In our latest edition of Leadership and The Private Enterprise, we approached Tim Lorge to discuss the crucial differences between family operated and publicly run firms. With leadership roles at Field Container, Charter Steel and Crown Holdings, Tim has valuable insight into what it takes to succeed in drastically different corporate cultures.


In your experience, what are the key differences in leadership that you have seen in family business vs publicly traded business?


In a publicly traded company, we have the mindset of running a 24-hour fiscal year. Every day is a tightly controlled operation. A private enterprise can operate within this mindset but can also be more flexible in the balance of the short term and long-term thinking. Publicly traded companies are forced into strategic decisions that can demonstrate early and consistent growth. Family controlled companies, by comparison, are willing to let investments pay back over a longer period.

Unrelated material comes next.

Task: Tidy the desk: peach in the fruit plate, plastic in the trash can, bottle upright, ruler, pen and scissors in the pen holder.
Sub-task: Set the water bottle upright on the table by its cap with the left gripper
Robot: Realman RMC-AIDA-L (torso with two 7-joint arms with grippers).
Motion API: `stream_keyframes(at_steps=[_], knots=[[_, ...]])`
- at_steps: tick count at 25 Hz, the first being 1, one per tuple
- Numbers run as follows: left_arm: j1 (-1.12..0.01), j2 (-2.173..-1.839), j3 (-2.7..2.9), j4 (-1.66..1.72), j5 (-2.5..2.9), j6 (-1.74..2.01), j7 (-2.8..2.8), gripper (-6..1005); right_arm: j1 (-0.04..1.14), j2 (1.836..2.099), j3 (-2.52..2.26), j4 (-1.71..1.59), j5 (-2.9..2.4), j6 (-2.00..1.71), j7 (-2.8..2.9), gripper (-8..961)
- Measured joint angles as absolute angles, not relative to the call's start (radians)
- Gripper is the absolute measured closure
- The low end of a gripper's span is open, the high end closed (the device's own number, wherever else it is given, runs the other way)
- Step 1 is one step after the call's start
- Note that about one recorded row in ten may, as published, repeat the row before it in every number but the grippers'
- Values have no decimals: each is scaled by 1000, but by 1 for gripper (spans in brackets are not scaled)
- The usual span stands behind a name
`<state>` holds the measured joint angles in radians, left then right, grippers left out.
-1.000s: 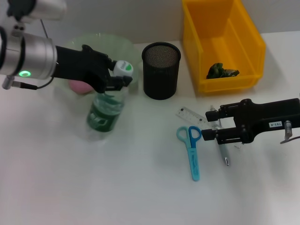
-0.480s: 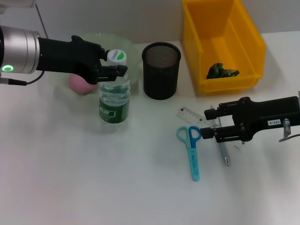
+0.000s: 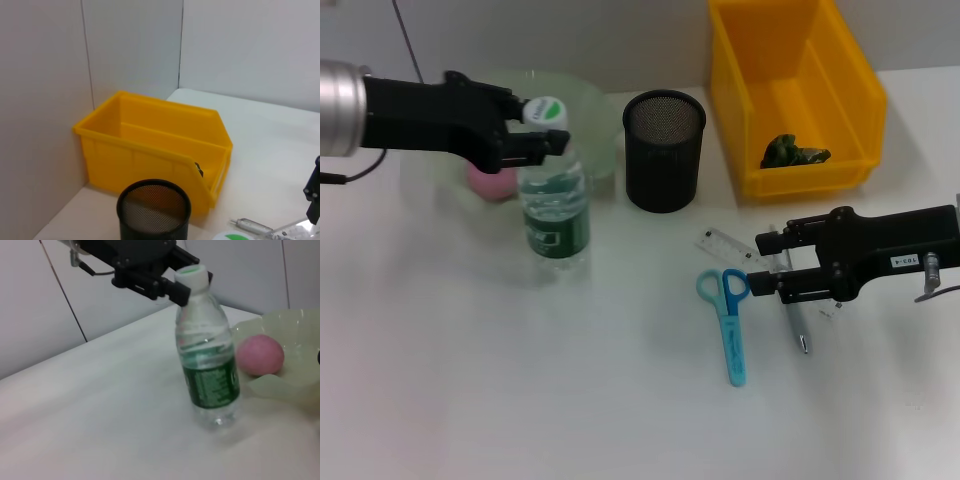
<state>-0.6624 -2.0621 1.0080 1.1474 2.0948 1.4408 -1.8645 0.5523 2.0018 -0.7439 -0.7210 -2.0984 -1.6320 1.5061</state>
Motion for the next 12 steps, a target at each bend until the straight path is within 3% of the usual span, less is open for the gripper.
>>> stream_keyframes(at_steps=[12], knots=[[-613, -2006, 891, 1143, 2094, 1518, -1867, 565, 551, 2001, -744, -721, -2099, -1632, 1506, 323]])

However, the flexibility inherent in the long-view of family-held leadership is often underutilized.


Many family businesses are led by tactical leaders that excel in managing day to day operational details, but despite their hopes of generational transition, lack leadership development with a long-term view.


For example, they have a tendency to prefer entrepreneurial practices over sustainable business processes. Family-held businesses can hold a bias for their instinct and can succumb to group think as a result. In many respects, the role of the non-family executive (NFE) is to provide a counterpoint to the family’s instinct to ensure the best decisions are being made.


In your experience, what are the big challenges of a non-family executive, and how are they overcome?


Business owners can simultaneously be open to new ideas while being entrenched in old ones. This creates a cycle where changes and opportunities are observed and discussed but status quo is maintained. Non-family executives are often hired as a change agent to move the needle from discussion to action but are often caught off guard when the family is unwilling to break from tradition.


In your experience, what are the big challenges of a non-family executive?


It is an odd feeling to be hired to achieve an agenda and then be resisted. Overcoming that feeling is an exercise in consensus building. As a non-family executive, I need to honor the history of the family and the business. Yes, I have been hired to bring change to an organization, but that requires meeting the business and its people where they are.


To overcome early challenges, clarify on the front end:

  • First, what is it that ownership wants when bringing an NFE in?

  • Second, how does the NFE build the credibility necessary to achieve those goals? Be clear on the objectives.


Many companies hire change agents and then resist their leadership. How do you address this dynamic?


“Communication, Communication, Communication. Patience, Patience, Patience.”


The family needs to align on what is important to the family and focus on getting the family comfortable with change and what the change may bring. Fostering a culture of clear communication and expectations will set the stage for successful change. But it’s also important to acknowledge that meaningful change is a difficult process for all parties.


When hiring a senior leader from the outside, a Family Controlled business should consider the operational culture their NFE is coming from. A new CEO hired from a publicly traded company will need to adapt to the culture of the family business. This can only be done with a team mindset. The Family must embrace the CEO, and the CEO must embrace the Family.


Coming from a public business, how do you adapt to a culture where personal and professional relationships overlap?


Start by getting comfortable with yourself. There will be ambiguity and there will be a strong social network that exists outside of the org chart. In a family business, you never know who has influential relationships or how deep those relationships are.